Sushi dla początkujących
Sushi po polsku
Moim zadaniem było przygotowanie i pokazanie sushi na tablicach MENU. Dla klienta najważniejsza była czytelność i pokazanie zestawów w taki sposób, żeby klienci nie dopytywali czym są futo-maki, uro-maki czy nigiri.
Pierwszym pomysłem były po prostu grafiki, które dzielą sushi na kategorie a później na rodzaje. Ważne było pokazanie z jakimi składnikami są, dlatego wiedzieliśmy, że fotografie, będą najłatwiejsze do "odczytania" dla klientów. Unikniemy wówczas niedomówień.
Biologia sushi
Punktem wyjścia do wytłumaczenia z czego składają się poszczególne "rolki" jest nieco bardziej skomplikowane niż wyjaśnienie czym jest schabowy z ziemniakami.

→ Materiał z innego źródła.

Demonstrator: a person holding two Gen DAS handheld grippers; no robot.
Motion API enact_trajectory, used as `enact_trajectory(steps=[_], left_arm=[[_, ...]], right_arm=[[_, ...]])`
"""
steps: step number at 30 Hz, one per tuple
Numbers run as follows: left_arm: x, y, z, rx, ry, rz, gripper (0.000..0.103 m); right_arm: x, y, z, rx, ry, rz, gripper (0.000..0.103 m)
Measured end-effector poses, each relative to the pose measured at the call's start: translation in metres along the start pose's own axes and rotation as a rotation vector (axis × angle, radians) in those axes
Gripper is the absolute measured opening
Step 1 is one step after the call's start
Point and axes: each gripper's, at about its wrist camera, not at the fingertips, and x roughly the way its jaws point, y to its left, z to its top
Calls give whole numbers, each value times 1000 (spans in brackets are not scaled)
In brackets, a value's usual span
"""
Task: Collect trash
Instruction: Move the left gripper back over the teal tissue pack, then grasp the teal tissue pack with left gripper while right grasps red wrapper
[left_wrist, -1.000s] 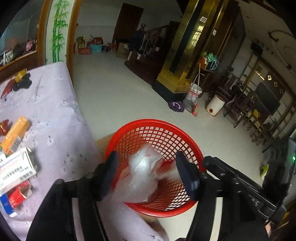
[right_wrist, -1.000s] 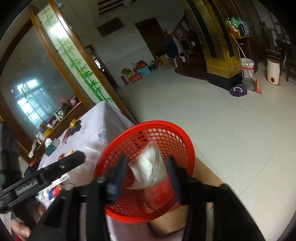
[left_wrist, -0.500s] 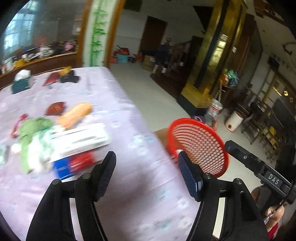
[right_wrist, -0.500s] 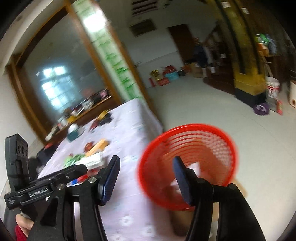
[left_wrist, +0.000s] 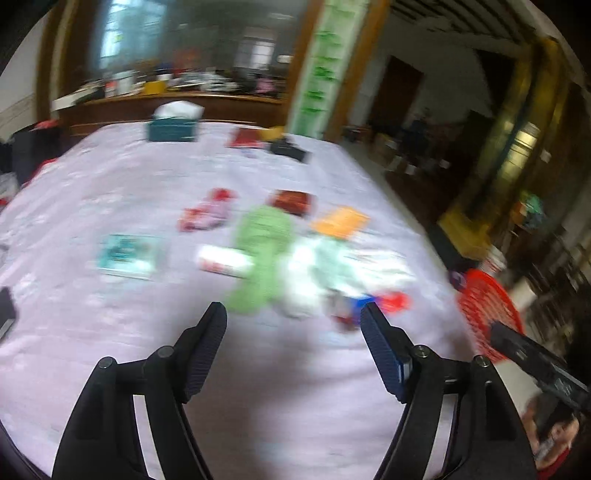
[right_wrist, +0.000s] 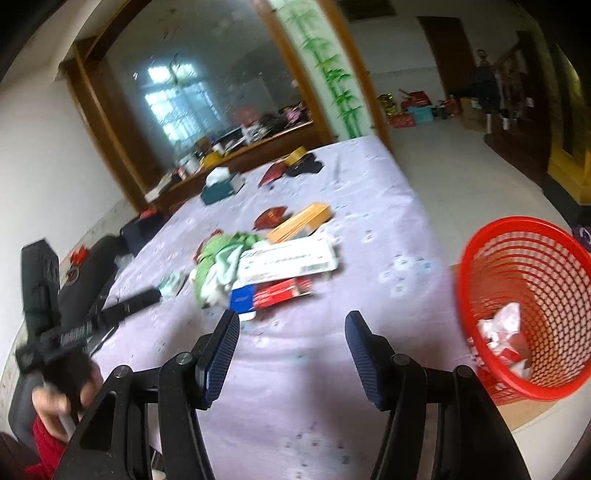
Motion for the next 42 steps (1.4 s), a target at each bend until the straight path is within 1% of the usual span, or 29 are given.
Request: enact_trajectory(steps=[2, 3, 5, 6, 8, 9, 10, 12, 14, 17, 18, 22, 24, 27, 28, 29, 30, 31, 33, 34, 35, 37, 39, 41, 42], left_arm=[[1, 32, 11, -52, -20, 60, 76], [7, 51, 19, -78, -12, 80, 78], [21, 81, 30, -135, 12, 136, 78], [30, 98, 38, -159, 17, 150, 78], [45, 119, 47, -193, 39, 192, 78], [53, 130, 52, -209, 42, 202, 78], [60, 136, 56, -216, 51, 193, 78], [75, 154, 63, -266, 76, 210, 78], [89, 163, 66, -288, 108, 177, 78], [105, 171, 63, -335, 161, 162, 78], [107, 172, 62, -336, 170, 153, 78], [105, 160, 52, -280, 193, 128, 78], [101, 148, 45, -244, 208, 83, 78], [90, 122, 31, -165, 237, 3, 78], [84, 111, 24, -132, 248, -39, 78], [75, 97, 14, -89, 260, -98, 78], [68, 88, 9, -56, 258, -121, 78], [60, 79, 5, -14, 241, -115, 78], [45, 63, 1, 81, 194, -28, 78], [40, 60, 4, 110, 166, 21, 78], [39, 58, 8, 126, 136, 75, 78], [43, 60, 19, 129, 117, 139, 79], [54, 64, 28, 125, 115, 178, 79], [69, 69, 32, 127, 143, 222, 79], [78, 69, 33, 134, 166, 222, 79]], right_arm=[[6, 9, -2, -20, 10, 4, 66], [9, 14, -4, -28, 15, 7, 67], [13, 17, -6, -33, 25, 9, 68], [16, 18, -8, -34, 35, 11, 68], [20, 21, -10, -40, 46, 14, 68], [20, 21, -11, -43, 49, 12, 68], [20, 22, -12, -45, 52, 10, 68], [20, 22, -12, -46, 55, 11, 68], [20, 20, -13, -43, 58, 5, 68], [21, 18, -14, -37, 62, 0, 68], [21, 17, -14, -35, 62, -3, 68], [23, 13, -14, -24, 64, -7, 68], [24, 12, -13, -19, 66, -6, 68], [24, 11, -13, -16, 68, 1, 68], [24, 11, -13, -16, 68, 1, 68], [24, 11, -13, -18, 67, 1, 68], [24, 11, -13, -19, 67, 2, 68], [23, 10, -14, -20, 66, 2, 68], [23, 9, -14, -20, 65, -4, 69], [24, 8, -13, -17, 65, -7, 69], [24, 7, -13, -15, 66, -7, 69], [27, 8, -12, -13, 69, 0, 69], [29, 10, -11, -16, 71, 10, 69], [33, 13, -8, -25, 78, 15, 69], [36, 14, -7, -34, 84, 13, 69]])
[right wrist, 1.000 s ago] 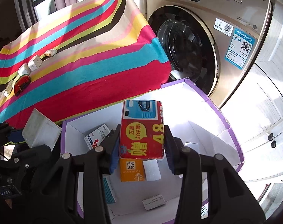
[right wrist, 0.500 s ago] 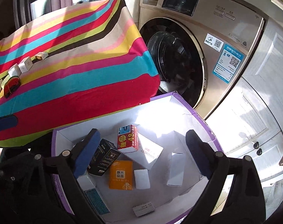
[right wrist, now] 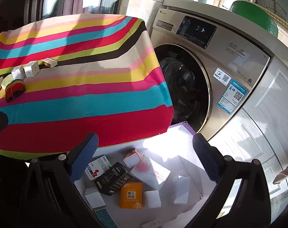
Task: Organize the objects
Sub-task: 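Move both tools back over the table toward the remaining items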
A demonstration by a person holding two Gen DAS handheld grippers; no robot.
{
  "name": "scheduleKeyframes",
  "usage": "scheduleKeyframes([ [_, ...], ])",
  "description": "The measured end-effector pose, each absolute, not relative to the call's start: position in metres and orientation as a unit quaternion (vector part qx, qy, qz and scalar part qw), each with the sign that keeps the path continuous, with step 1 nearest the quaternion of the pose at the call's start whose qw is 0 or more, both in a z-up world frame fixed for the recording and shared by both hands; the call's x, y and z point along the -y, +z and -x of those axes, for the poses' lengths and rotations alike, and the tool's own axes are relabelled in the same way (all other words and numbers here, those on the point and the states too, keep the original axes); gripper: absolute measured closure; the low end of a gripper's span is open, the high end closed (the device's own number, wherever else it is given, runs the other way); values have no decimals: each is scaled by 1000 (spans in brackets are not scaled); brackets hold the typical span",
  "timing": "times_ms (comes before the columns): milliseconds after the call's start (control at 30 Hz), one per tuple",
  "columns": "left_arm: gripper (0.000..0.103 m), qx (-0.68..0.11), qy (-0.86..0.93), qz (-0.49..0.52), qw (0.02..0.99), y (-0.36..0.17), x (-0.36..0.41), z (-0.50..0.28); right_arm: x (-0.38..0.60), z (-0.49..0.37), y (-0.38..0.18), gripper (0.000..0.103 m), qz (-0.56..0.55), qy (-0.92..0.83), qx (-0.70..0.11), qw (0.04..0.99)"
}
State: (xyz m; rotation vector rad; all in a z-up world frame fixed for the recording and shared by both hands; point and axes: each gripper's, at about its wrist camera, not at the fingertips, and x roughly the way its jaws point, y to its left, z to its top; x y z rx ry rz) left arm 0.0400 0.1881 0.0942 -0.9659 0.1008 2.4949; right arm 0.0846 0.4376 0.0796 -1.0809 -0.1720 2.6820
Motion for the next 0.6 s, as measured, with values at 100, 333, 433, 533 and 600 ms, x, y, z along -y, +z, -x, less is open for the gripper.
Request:
scheduleKeyframes([
  [100,19,-31,904,375,204,81,-167,-33,-433,-80,76,3,382,922,5,66],
  [333,20,16,908,405,105,56,-94,-14,-414,-67,62,3,410,912,-7,30],
  [433,23,55,907,412,70,52,-61,-5,-405,-61,56,3,420,907,-3,20],
  [533,29,79,907,410,46,51,-33,4,-396,-54,53,3,427,904,-5,4],
  [600,33,78,909,409,31,50,-22,12,-390,-48,51,3,430,903,-4,-6],
])
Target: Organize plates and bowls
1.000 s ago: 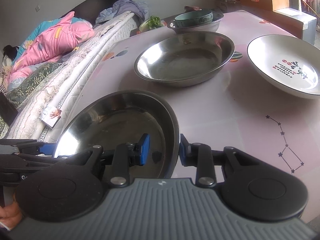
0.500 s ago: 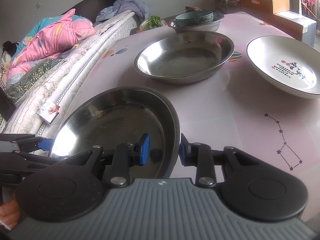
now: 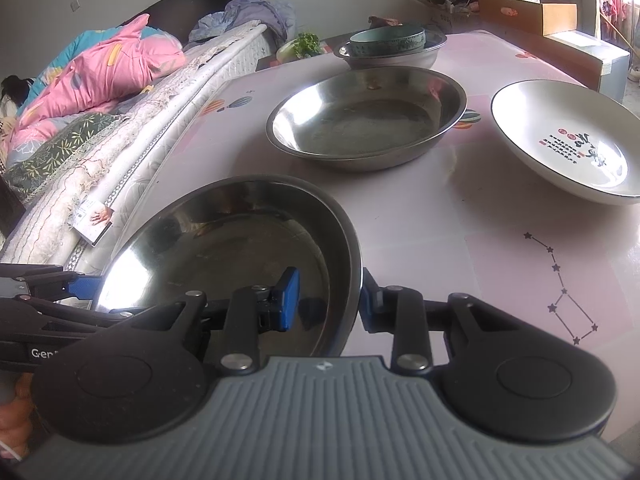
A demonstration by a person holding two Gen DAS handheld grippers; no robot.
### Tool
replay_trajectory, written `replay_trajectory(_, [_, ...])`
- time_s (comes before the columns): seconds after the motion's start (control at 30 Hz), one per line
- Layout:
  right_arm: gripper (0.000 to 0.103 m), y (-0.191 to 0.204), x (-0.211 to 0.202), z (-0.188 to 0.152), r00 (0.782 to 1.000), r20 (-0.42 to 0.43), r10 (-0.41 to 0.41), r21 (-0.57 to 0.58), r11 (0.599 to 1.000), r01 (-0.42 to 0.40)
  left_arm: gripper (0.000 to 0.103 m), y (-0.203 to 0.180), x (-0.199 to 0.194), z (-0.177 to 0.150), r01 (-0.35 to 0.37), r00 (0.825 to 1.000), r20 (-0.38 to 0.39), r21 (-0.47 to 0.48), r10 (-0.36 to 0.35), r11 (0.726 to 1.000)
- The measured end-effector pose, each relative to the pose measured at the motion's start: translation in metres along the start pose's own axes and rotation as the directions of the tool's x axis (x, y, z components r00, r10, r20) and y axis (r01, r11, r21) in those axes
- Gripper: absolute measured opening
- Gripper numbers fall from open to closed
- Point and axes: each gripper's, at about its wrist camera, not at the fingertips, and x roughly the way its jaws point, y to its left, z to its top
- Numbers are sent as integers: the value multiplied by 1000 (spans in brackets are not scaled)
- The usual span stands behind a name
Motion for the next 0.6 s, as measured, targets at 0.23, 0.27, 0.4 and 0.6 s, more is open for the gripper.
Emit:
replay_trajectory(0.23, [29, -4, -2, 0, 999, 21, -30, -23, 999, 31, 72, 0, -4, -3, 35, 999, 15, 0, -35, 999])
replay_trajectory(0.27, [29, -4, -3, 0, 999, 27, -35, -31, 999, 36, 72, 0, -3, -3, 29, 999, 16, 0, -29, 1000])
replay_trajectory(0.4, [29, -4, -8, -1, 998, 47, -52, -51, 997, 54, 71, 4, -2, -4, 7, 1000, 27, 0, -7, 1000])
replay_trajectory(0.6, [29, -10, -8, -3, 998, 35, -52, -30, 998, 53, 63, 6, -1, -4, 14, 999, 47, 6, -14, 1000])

Dlatego uznaliśmy, że dość szczegółowe opisy sushi można rozmieścić dokładnie tak jak w układach anatomicznych.
Informując klientów o składnikach i substancjach, zawartych w potrawach.
Układ anatomiczny potrawy
Czemu kropki?
Prosty układ
Układ kropek i kolorów został zainspirowany mapą berlińskiego metra. Właściciel foodtruck'a sushi jeździ tam czasem do lokalnych food'courtów i zasugerował kształt linii opisujących składniki.
"Strzałki" w opisach są proste żeby były maksymalnie czytelne, choć były też próby grupowania opisów w jednej linii.
Ryż|Serek|Łosoś
Kwadrat ewentualnie koło to formaty narzucone odgórnie przez media społecznościowe, głównie Instagram.
Kolory początkowo miały informować o rodzaju sushi, czyli:
- futomaki,
- hosomaki,
- temaki, etc.
Klient finalnie zrezygnował z oznaczeń kolorystycznych na rzecz całościowego efektu wizualnego i wybrał większą krzykliwość grafik.
Czytelne składniki
PYSZNE.PL / INSTAGRAM
Wymogi portali jedzeniowych
Żeby grafiki potraw były wyświetlane na pyszne.pl a tym samym lepiej pozycjonowane, każdy zestaw prezentowany był na biały tle. Dzięki temu klient wie co i ile zamawia.
Nie tylko Social Media
Fotografie promujące restaurację "Do-sushi street" to nie tylko stricte produktowe zdjęcia ale też sporo contentu typu life-style, który częściowo zaczęliśmy realizować w późniejszym okresie.